Pećina-Slaus Nives, Milavec-Puretić Visnja, Kubat Milovan, Furac Ivana, Karija Monika, Fischer-Zigmund Martina, Lipozencić Jasna
Department of Biology, School of Medicine, University of Zagreb, Zagreb, Croatia.
Coll Antropol. 2003 Jun;27(1):125-33.
Darier's disease (Dyskeratosis follicularis, DD) is a genetic disorder characterized by pathogenetic changes of keratinization with variant forms of cutaneous phenotype. Recently, it has been showed that Darier's disease cause mutations in the ATP2A2 gene, at 12q24.1. The gene encodes sarco-endoplasmic reticulum calcium ATPase type 2 (SERCA2). Mutations in exon 15 are reported to be the most consistent mutations associated with the acral hemorrhagic type of Darier's disease. By direct sequencing we investigated exon 15 of the ATP2A2 gene in a Croation family in which one member had a hemorrhagic Darier's disease, but did not record any mutation in the family we investigated. Our results show that mutations in exon 15 of the ATP2A2 gene are not a necessary prerequisite for acral hemorrhagic type of Darier's disease. Our finding support the variability of clinical manifestations of Darier's disease and lack of genotype/phenotype consistency.
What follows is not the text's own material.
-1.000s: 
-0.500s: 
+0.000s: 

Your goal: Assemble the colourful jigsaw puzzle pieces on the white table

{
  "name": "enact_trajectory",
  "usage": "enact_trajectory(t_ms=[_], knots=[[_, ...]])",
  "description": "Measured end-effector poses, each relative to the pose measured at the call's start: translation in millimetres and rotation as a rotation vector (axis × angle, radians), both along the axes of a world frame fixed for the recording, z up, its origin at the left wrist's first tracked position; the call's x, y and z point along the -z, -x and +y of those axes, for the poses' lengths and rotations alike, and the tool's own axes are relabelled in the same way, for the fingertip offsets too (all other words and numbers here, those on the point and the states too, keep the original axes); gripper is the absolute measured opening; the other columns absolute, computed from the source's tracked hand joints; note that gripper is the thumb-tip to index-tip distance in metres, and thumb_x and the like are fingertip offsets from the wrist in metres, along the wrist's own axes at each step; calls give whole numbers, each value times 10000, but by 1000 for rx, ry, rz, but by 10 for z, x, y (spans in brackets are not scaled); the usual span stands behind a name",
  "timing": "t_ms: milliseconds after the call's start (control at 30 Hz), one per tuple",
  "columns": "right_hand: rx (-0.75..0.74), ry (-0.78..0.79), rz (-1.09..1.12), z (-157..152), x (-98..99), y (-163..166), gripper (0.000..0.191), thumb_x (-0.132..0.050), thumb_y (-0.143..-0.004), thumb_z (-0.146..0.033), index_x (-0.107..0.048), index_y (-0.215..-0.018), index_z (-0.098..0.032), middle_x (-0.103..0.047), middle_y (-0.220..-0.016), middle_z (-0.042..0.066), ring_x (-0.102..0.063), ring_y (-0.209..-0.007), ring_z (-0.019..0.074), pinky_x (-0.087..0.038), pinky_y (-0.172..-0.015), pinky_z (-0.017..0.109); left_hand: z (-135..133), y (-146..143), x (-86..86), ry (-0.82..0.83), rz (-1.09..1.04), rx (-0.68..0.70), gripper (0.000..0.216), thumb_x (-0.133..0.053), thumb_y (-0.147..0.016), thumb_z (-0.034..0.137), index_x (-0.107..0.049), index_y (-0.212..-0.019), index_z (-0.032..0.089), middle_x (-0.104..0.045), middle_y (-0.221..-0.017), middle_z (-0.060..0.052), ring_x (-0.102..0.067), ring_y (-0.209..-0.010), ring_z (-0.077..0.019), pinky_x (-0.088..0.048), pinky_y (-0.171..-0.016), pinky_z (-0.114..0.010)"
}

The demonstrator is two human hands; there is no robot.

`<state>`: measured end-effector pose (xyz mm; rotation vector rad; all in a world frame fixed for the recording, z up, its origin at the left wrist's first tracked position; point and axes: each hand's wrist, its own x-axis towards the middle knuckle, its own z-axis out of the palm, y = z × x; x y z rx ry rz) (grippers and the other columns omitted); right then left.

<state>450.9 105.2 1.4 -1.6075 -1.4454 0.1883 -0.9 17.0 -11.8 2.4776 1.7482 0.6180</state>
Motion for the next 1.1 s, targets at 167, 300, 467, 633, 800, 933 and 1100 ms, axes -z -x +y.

达里埃病(毛囊角化不良,DD)是一种遗传性疾病,其特征是角质化的致病变化伴有多种皮肤表型。最近,研究表明达里埃病会导致位于12q24.1的ATP2A2基因突变。该基因编码2型肌浆网钙ATP酶(SERCA2)。据报道,外显子15中的突变是与肢端出血型达里埃病相关的最一致的突变。通过直接测序,我们对一个克罗地亚家族的ATP2A2基因外显子15进行了研究,该家族中有一名成员患有出血性达里埃病,但在我们研究的家族中未记录到任何突变。我们的结果表明,ATP2A2基因外显子15中的突变不是肢端出血型达里埃病的必要先决条件。我们的发现支持了达里埃病临床表现的变异性以及基因型/表型一致性的缺乏。